(WORK REQUEST) Search the records below for the string "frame", and report each line that contains it.
*** Opening of SUPPLIED RECORDS ***
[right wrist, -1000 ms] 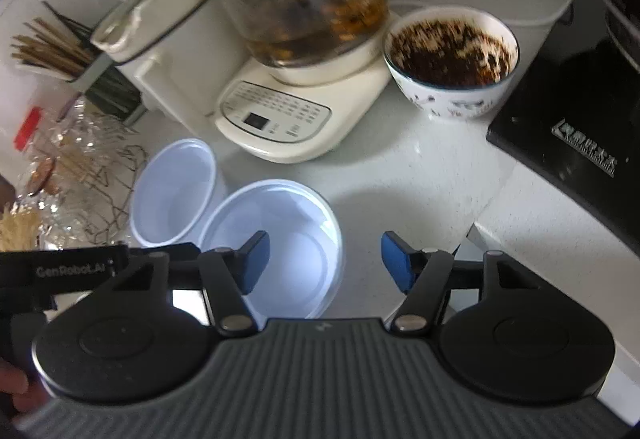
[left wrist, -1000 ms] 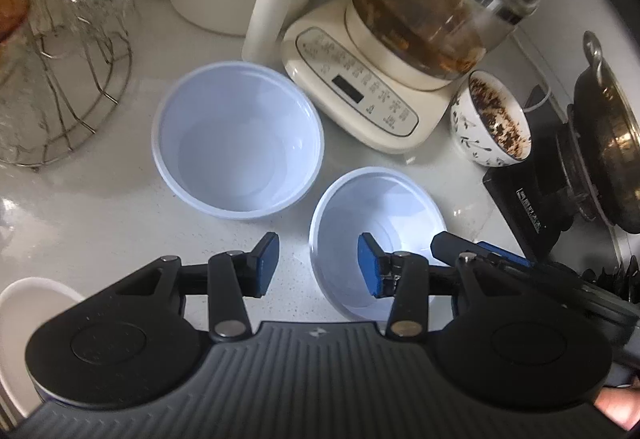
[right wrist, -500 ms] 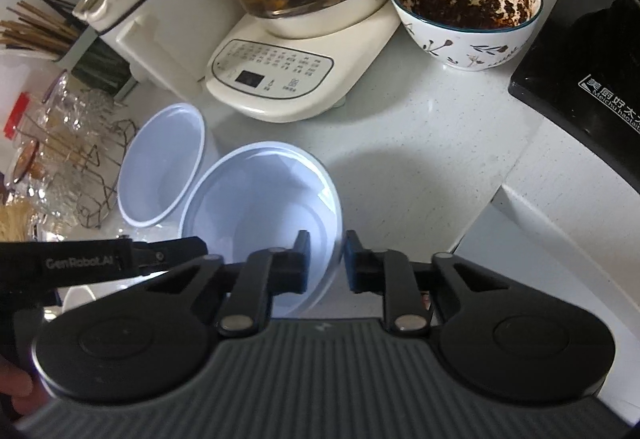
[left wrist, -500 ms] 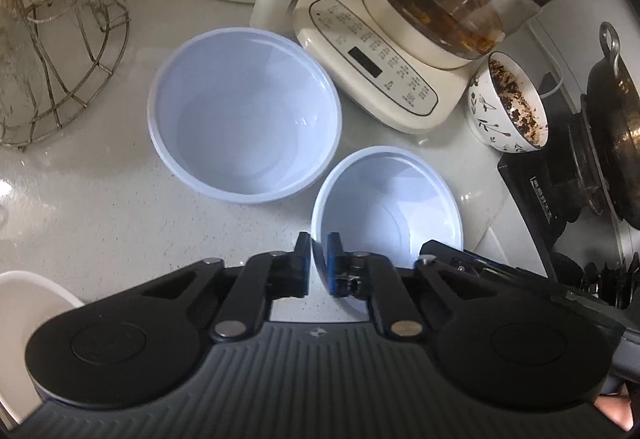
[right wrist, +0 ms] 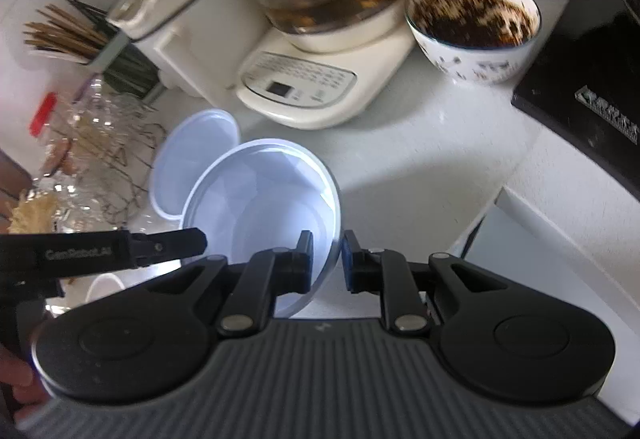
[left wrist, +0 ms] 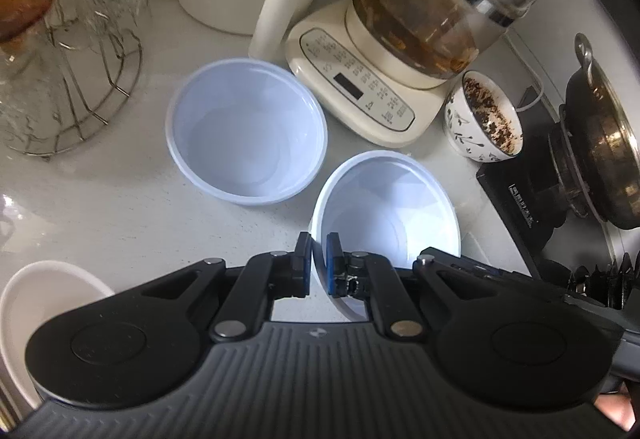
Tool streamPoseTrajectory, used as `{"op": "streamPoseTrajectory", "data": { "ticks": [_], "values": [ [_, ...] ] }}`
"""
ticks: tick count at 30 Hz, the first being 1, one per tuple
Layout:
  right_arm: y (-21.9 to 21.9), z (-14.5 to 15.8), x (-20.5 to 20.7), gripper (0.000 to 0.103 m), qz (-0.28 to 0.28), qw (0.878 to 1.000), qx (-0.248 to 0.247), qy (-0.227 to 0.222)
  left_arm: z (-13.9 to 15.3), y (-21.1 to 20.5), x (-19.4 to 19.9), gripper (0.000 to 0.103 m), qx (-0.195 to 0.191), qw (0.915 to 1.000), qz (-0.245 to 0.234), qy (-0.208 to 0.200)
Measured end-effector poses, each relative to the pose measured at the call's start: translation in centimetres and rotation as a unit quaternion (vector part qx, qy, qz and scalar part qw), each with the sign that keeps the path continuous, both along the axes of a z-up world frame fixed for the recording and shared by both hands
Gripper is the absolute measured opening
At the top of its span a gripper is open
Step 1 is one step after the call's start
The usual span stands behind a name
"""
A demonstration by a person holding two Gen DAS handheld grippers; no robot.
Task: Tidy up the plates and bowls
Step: 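Close both grippers on the pale-blue bowl rim and lift it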
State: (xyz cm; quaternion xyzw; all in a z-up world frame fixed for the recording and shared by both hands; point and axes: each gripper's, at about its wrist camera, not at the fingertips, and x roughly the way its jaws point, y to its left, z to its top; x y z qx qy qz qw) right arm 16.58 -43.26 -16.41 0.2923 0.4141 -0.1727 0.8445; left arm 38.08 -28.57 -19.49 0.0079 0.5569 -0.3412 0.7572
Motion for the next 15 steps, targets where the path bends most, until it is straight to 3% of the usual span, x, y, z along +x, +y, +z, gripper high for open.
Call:
{"op": "streamPoseTrajectory", "data": {
  "ticks": [15],
  "values": [
    [1.9,4.3,-1.5,0.018,0.032,0.998,-0.013,-0.044,5.1,3.4,-2.1,0.009,-0.032,0.9988,0.018,-0.032]
  ]
}}
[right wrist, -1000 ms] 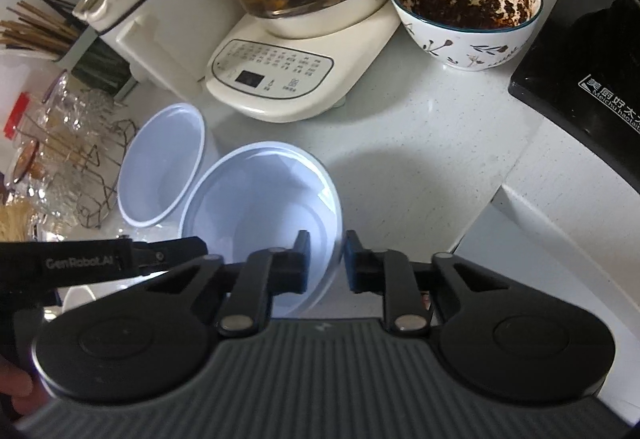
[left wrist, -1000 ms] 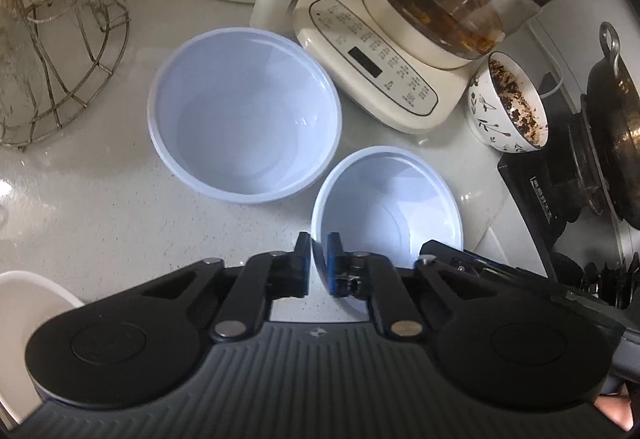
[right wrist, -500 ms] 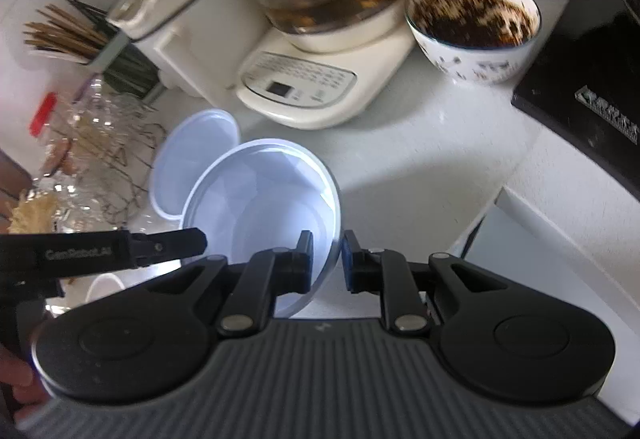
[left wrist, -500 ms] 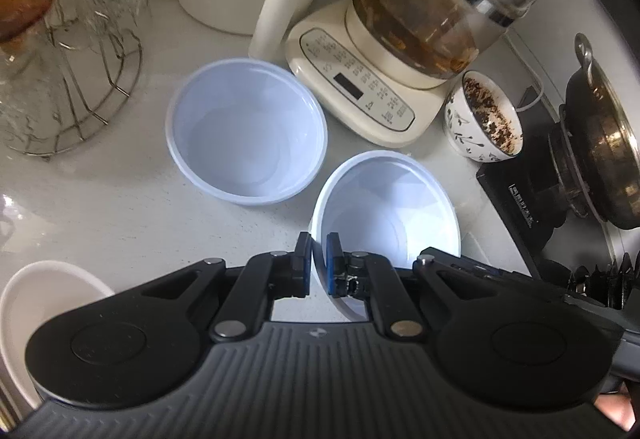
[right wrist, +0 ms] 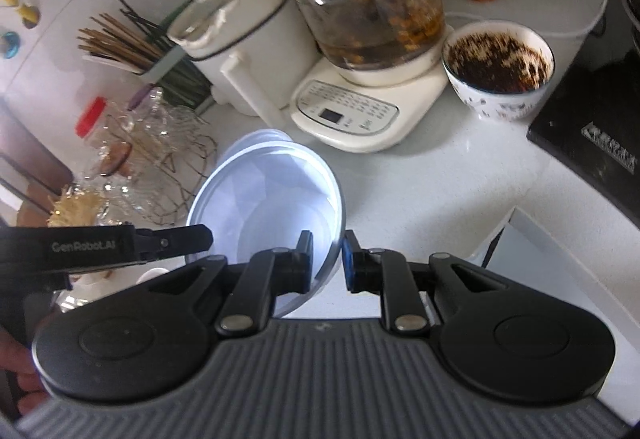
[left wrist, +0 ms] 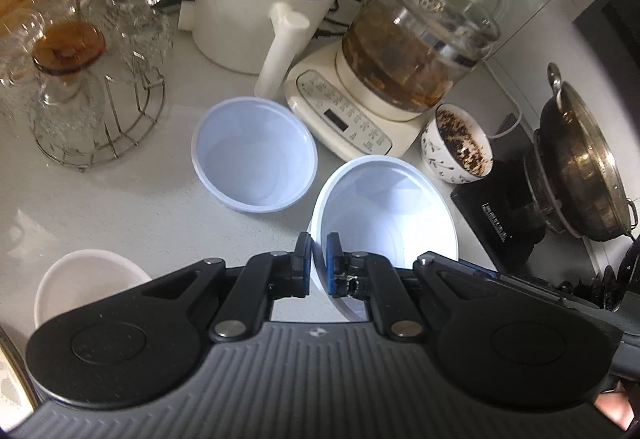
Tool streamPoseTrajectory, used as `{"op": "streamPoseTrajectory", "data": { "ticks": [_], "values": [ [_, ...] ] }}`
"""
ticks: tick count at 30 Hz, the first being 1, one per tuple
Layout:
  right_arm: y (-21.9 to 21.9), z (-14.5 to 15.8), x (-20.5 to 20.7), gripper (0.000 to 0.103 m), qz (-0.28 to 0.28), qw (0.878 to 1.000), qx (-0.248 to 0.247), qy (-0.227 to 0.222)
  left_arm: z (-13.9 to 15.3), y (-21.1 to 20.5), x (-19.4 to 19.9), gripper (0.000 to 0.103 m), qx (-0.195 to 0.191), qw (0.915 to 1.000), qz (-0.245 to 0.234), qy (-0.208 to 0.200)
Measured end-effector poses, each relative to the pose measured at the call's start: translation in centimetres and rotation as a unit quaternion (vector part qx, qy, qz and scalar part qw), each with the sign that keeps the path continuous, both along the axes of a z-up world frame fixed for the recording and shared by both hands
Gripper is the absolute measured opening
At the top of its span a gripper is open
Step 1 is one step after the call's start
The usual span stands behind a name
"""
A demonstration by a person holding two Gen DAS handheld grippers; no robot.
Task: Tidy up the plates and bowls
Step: 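Close both grippers on the pale-blue bowl rim and lift it, then carry the pale-blue bowl over the white bowl and lower it inside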
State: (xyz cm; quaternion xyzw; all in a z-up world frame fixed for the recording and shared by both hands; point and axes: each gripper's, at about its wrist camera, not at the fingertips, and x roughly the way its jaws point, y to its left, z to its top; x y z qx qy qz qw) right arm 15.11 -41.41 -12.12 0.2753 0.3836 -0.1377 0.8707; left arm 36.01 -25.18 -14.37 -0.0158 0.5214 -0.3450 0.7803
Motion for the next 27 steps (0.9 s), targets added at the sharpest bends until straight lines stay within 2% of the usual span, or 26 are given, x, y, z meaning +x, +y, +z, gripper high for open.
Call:
{"op": "streamPoseTrajectory", "data": {
  "ticks": [12,21,27],
  "values": [
    [2.4,2.3,-0.9,0.020,0.017,0.999,-0.005,-0.035,3.0,3.5,-1.8,0.009,-0.025,0.9989,0.021,-0.033],
    [4.7,3.5,-0.5,0.020,0.042,0.998,-0.006,-0.049,3.6,7.7,-2.4,0.008,-0.057,0.9963,0.060,-0.022],
    [6.7,4.0,0.3,0.020,0.079,0.996,-0.009,-0.051,3.8,10.5,-2.8,0.009,-0.056,0.9935,0.095,-0.027]
  ]
}}
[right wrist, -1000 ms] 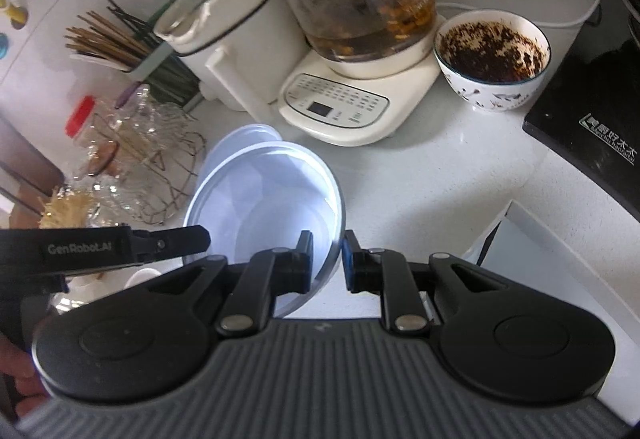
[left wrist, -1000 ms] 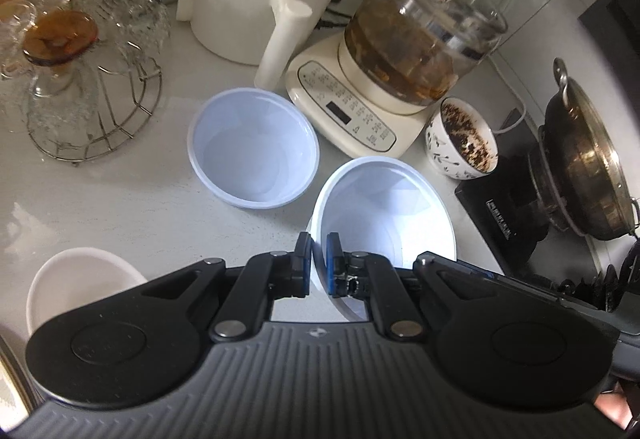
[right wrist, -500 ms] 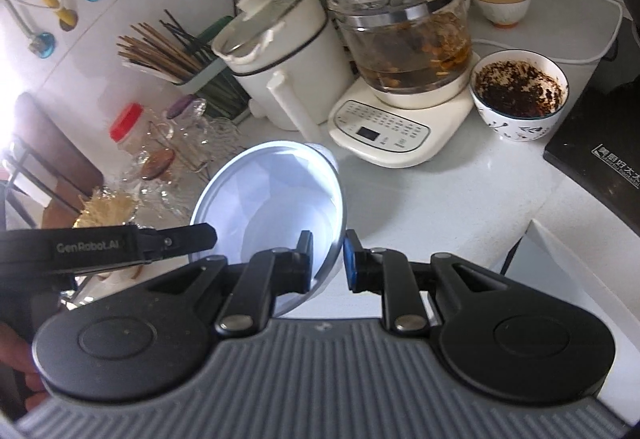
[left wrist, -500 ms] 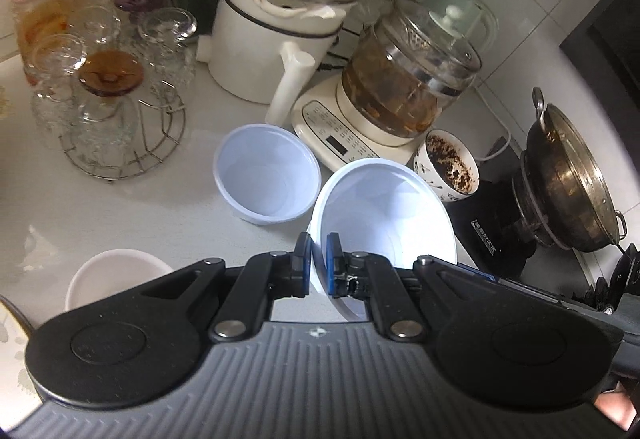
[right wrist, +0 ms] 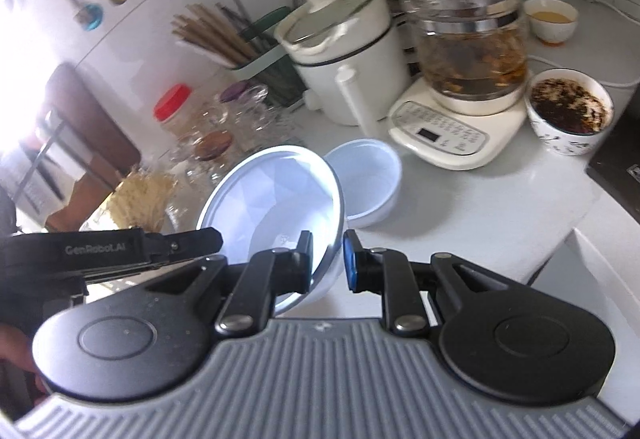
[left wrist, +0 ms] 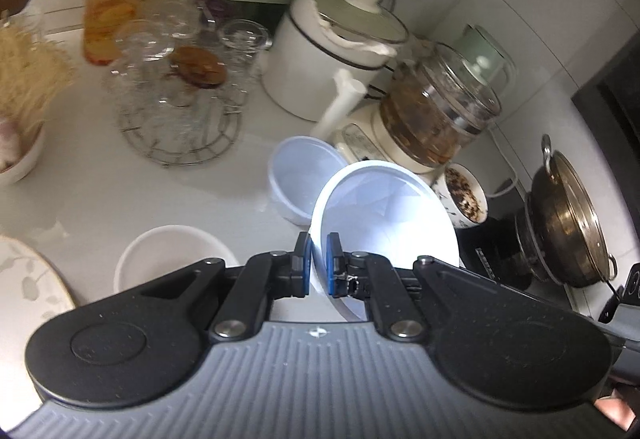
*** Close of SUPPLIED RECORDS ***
(EXPECTED ANSWER)
Measured end-effector poses, each relative to the pose measured at the call's start: translation in centimetres and rotation as a unit quaternion (vector part qx, qy, qz and scalar part qw), each with the sign that keeps the path continuous, both along the axes of a z-up world frame fixed for the recording and shared by both hands
State: (xyz cm; quaternion xyzw; all in a z-up world frame fixed for the recording and shared by both hands; point and axes: each gripper's, at about its wrist camera, not at the fingertips, and x roughly the way its jaws point, y to its left, z to its top; x y z qx qy qz qw) right arm 16.58 -43.26 -16.41 0.2923 0.4141 -0.1727 0.8445; left arm 38.08 -28.57 -19.49 0.0079 0.5569 -0.3412 0.7572
Measured end-effector poses, each relative to the pose measured at the call's start: translation in centimetres and rotation as a unit quaternion (vector part qx, qy, qz and scalar part qw), each with the sign that keeps the path continuous, both along the axes of a z-up world frame fixed for the recording and shared by both hands
State: (xyz cm; quaternion xyzw; all in a z-up world frame fixed for the recording and shared by both hands; point and axes: each gripper's, at about its wrist camera, not at the fingertips, and x roughly the way its jaws point, y to its left, z to its top; x y z qx qy qz qw) right arm 15.11 -41.41 -12.12 0.2753 0.3836 -0.1377 0.8707; left arm 36.01 -25.18 -14.37 -0.0158 0.5214 -0.3450 0.7803

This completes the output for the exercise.